## TASK GOAL
Copy out the data line by line exactly, from its start to the line bearing "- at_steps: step", inclusive.

═══ PROVIDED DATA

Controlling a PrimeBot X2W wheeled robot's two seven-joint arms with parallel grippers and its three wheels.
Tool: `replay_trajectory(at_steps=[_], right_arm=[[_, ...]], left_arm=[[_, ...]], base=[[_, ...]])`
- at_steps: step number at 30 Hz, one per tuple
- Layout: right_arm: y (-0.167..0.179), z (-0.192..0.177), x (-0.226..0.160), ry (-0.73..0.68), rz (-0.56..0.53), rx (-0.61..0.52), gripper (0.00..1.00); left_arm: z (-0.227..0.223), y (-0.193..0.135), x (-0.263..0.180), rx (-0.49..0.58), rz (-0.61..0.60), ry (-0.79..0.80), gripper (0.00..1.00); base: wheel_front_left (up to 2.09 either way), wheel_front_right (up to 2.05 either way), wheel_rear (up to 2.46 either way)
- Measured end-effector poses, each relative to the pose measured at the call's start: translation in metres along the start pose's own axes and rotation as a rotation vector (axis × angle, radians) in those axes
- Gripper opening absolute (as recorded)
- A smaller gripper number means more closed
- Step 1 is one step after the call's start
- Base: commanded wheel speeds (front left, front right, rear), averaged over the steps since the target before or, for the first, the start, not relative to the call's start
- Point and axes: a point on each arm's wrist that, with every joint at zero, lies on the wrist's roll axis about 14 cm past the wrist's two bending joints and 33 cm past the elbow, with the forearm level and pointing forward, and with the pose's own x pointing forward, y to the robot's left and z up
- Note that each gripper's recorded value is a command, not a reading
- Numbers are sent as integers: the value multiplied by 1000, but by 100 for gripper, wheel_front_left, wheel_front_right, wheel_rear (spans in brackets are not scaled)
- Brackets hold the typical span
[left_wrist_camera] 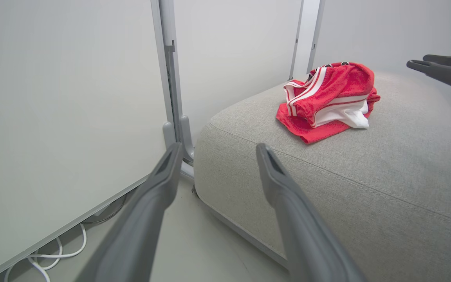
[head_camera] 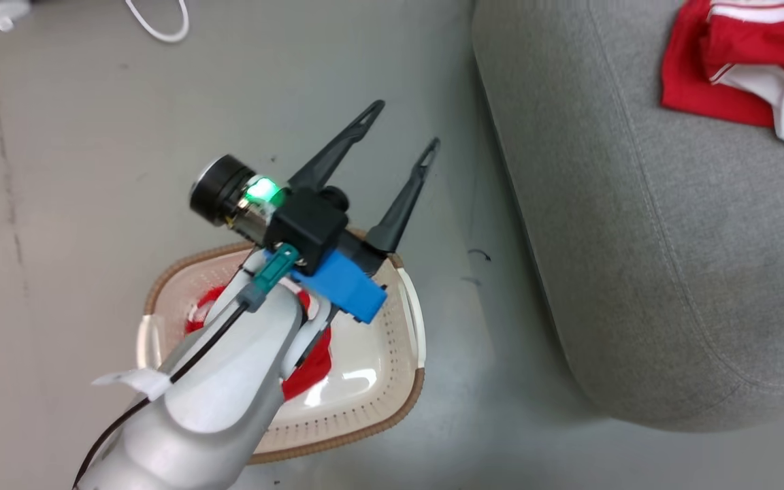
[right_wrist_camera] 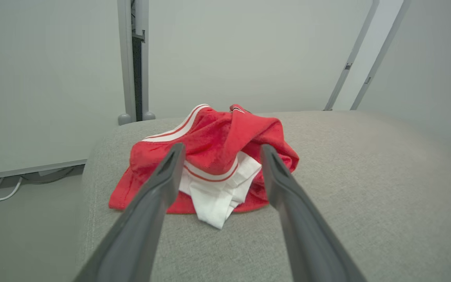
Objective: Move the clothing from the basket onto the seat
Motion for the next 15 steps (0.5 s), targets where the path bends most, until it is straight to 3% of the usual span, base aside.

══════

## EXERCISE RESPONSE
Controlling a PrimeBot X2W wheeled robot's two seven-joint arms with parallel grippers and its three wheels.
Tool: `replay_trajectory(at_steps=[_], right_arm=[[_, ...]], left_arm=[[_, ...]], base=[[_, ...]])`
- at_steps: step number at 30 Hz, one per tuple

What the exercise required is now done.